# Task directions
Show, from the entries below, every line in which "much" appears.

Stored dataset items
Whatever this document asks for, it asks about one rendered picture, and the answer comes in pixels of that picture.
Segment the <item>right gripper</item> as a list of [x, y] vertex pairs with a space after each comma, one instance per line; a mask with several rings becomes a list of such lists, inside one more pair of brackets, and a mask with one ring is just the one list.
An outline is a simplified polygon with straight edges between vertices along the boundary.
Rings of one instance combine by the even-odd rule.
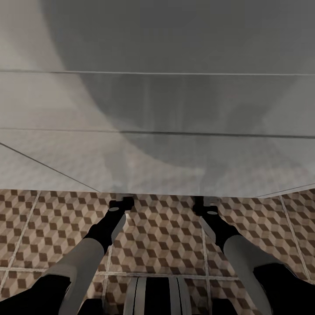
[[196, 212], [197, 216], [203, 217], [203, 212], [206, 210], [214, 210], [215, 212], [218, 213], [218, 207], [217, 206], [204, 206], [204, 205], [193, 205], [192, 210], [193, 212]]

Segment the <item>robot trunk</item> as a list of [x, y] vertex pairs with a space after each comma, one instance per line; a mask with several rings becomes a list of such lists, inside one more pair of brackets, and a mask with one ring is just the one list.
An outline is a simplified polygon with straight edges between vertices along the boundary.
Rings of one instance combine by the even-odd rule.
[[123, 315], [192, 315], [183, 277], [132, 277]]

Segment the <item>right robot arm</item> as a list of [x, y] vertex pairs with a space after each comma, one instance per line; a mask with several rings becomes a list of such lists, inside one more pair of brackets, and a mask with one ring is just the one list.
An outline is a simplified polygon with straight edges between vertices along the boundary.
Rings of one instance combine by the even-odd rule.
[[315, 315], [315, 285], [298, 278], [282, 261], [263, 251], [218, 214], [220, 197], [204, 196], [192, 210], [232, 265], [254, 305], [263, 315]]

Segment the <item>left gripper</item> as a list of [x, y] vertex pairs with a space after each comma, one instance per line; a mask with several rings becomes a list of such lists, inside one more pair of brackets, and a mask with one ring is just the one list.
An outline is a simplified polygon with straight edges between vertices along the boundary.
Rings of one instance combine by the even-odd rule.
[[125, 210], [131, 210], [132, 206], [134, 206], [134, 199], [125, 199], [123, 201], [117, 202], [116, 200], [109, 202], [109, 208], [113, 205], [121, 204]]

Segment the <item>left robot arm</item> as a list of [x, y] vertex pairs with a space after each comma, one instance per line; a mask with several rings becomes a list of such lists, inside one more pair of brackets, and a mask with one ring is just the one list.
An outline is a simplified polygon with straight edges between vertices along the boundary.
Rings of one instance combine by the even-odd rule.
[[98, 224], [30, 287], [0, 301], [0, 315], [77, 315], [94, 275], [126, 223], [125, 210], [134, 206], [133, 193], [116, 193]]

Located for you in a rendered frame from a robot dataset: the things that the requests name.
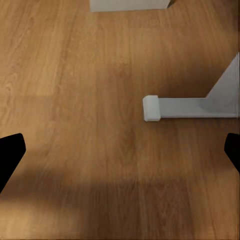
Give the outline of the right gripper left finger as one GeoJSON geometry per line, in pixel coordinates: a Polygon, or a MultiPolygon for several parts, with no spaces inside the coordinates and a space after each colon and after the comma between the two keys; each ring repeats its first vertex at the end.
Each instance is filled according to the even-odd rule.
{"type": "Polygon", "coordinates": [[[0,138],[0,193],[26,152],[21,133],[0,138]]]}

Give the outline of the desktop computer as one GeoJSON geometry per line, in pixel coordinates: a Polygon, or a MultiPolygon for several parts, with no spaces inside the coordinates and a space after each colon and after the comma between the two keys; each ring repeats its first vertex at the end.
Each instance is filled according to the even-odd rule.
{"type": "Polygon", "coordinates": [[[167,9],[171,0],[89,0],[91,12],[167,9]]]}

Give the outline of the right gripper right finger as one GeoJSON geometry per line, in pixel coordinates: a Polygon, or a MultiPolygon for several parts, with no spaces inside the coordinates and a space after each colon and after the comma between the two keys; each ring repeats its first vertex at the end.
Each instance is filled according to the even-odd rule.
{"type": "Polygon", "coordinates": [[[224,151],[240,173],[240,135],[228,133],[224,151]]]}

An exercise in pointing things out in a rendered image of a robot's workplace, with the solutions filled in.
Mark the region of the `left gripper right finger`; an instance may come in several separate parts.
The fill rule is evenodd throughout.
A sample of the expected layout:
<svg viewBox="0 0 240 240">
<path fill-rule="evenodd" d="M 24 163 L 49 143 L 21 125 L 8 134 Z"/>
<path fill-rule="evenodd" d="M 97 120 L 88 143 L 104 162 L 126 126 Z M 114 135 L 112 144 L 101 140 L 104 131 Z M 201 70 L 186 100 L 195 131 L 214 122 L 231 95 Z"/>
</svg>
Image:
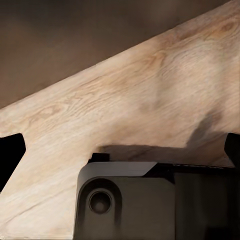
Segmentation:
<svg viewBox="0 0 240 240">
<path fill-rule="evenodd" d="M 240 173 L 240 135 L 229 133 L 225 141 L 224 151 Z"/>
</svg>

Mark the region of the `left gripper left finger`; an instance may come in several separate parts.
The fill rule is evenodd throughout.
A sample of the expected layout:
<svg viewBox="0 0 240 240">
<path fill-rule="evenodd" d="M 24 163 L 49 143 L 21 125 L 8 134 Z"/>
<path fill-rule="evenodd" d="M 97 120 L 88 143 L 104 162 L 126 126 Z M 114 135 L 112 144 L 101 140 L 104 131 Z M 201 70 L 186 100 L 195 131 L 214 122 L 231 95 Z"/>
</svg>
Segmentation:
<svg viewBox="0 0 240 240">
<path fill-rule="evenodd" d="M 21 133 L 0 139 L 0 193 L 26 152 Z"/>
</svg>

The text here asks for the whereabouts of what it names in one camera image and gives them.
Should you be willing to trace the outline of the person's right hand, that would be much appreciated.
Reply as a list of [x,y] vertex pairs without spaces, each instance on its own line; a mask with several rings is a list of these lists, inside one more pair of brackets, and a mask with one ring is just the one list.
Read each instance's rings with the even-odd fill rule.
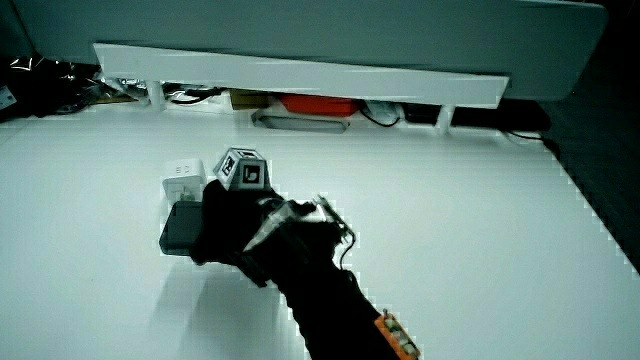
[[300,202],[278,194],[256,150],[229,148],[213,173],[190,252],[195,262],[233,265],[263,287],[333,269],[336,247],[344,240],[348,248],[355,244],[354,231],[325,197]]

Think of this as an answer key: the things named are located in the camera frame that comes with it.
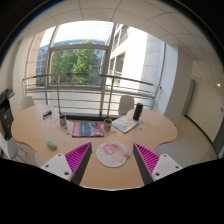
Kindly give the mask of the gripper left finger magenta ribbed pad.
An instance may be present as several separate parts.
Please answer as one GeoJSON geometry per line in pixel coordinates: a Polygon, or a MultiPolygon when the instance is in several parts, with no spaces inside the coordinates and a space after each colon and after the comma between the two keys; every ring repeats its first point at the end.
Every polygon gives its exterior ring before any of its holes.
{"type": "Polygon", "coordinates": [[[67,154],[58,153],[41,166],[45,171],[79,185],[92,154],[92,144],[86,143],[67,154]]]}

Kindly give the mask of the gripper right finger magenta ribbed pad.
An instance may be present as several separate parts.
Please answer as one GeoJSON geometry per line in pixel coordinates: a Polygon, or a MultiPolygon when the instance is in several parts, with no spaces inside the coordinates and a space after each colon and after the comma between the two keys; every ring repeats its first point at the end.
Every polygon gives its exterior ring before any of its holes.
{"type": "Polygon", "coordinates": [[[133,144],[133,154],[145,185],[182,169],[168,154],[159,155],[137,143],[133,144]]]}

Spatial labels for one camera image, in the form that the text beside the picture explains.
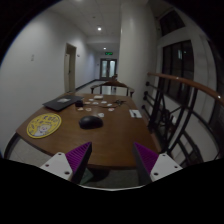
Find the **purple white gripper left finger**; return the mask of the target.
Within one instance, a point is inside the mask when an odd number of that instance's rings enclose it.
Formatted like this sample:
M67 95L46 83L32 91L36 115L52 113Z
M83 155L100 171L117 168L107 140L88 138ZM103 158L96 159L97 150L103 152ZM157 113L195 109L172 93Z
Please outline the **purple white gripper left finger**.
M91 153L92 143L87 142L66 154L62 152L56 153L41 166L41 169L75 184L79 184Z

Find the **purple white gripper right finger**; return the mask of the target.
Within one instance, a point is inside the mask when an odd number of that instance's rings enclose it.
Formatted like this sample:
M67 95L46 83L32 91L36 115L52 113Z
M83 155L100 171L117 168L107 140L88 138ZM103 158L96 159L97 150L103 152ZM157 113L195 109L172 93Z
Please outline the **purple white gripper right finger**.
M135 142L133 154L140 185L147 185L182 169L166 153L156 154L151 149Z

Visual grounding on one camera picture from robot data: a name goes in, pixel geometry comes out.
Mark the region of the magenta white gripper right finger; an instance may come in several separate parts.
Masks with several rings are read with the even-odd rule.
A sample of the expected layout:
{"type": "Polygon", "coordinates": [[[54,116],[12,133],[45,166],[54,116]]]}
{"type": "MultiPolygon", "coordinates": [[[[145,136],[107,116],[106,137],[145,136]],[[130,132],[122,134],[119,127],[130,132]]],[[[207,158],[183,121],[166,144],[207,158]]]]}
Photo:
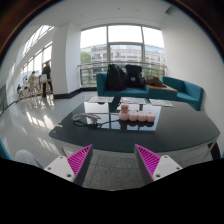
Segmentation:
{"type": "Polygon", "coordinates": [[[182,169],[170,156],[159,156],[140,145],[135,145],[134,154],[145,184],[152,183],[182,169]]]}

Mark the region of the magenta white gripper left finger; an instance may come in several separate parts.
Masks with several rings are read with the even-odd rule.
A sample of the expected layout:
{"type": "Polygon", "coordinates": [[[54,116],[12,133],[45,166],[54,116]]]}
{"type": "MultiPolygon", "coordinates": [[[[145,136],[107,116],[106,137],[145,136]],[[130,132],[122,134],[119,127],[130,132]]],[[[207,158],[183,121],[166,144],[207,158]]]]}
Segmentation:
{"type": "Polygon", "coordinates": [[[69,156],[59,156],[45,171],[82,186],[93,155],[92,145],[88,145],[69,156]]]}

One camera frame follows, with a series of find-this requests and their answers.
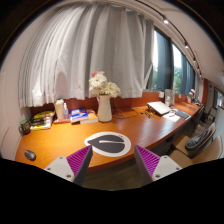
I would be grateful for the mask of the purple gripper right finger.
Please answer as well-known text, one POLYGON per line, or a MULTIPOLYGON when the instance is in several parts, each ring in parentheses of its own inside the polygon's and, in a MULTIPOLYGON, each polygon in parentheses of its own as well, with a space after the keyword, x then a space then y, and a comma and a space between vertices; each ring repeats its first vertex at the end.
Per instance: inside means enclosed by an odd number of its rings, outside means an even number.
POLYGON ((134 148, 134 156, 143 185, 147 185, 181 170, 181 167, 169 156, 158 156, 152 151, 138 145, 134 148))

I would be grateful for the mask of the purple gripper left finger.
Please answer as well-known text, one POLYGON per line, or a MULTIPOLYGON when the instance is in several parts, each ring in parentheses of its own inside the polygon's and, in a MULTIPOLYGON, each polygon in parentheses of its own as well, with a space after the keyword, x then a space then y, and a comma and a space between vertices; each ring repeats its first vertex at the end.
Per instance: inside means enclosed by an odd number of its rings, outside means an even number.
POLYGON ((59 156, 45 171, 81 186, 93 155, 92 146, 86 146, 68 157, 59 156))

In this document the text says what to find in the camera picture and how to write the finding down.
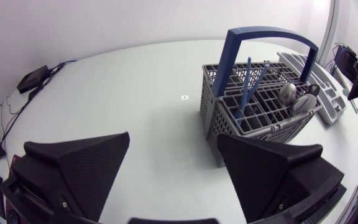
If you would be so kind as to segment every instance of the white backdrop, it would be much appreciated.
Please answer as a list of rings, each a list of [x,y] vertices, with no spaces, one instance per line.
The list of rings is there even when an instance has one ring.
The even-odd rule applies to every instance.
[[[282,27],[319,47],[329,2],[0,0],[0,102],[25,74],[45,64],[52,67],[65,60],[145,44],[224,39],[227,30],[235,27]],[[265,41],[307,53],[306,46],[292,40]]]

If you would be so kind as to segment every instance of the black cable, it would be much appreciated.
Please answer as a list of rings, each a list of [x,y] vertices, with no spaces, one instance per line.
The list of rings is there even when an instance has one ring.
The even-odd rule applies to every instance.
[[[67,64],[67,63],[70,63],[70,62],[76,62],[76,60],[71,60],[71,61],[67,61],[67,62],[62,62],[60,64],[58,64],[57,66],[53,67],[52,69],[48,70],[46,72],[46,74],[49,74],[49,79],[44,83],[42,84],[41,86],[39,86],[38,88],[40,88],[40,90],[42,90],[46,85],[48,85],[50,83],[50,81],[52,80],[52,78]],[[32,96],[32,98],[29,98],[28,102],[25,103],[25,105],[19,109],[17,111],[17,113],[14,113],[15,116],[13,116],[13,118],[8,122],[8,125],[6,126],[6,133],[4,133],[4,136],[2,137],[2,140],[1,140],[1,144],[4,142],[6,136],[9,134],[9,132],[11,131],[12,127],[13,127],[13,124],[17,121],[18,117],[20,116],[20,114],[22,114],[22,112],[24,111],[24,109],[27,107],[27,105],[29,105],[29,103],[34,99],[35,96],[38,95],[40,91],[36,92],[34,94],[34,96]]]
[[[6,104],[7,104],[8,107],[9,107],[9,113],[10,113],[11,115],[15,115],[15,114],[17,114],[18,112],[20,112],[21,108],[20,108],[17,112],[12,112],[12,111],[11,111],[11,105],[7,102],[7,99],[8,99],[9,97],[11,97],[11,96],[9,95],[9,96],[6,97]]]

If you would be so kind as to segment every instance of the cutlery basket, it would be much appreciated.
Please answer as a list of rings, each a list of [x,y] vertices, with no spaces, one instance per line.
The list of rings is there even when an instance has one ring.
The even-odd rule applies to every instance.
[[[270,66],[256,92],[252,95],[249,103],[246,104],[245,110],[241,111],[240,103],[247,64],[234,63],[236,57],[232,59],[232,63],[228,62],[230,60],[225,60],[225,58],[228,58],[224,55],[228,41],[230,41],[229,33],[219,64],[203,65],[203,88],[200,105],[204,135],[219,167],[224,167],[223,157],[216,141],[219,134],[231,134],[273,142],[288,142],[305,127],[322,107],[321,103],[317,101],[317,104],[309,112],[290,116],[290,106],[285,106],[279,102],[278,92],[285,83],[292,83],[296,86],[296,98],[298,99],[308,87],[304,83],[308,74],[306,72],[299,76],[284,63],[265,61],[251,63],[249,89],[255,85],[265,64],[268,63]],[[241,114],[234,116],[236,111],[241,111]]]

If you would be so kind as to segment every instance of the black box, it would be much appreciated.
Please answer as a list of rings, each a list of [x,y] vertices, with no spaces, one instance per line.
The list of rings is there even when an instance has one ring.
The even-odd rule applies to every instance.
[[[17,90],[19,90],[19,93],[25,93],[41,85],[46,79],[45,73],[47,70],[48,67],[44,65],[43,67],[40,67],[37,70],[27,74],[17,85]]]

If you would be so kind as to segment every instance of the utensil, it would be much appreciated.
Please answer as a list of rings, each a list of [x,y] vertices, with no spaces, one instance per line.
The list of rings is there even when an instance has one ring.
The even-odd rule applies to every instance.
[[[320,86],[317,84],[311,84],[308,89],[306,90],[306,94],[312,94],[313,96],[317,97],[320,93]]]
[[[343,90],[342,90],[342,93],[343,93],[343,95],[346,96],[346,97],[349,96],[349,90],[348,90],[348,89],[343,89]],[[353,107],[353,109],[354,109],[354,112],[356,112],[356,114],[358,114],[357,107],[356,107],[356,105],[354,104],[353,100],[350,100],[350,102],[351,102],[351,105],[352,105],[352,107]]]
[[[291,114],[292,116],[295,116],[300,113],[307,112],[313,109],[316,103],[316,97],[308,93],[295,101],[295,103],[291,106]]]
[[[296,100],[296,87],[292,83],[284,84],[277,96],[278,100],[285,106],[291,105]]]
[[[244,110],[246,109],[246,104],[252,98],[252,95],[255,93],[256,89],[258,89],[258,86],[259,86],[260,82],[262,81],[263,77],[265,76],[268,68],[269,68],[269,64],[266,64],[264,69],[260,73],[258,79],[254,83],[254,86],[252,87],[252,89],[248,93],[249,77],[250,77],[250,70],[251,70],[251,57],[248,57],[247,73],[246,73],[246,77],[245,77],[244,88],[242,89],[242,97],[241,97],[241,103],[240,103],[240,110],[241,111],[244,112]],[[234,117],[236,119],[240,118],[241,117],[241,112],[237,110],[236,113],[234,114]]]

# Solution to the problem
Should you be willing to trace the outline of the person's right hand, that would be much appreciated.
If you would be so kind as to segment every instance of the white backdrop, it would be much appreciated.
If you would be so kind as to segment every instance of the black cable, it would be much appreciated.
If you would be so kind as to segment every instance of the cutlery basket, it would be much appreciated.
If you would be so kind as to segment every instance of the black box, it would be much appreciated.
If you would be so kind as to segment every instance of the utensil, it would be much appreciated.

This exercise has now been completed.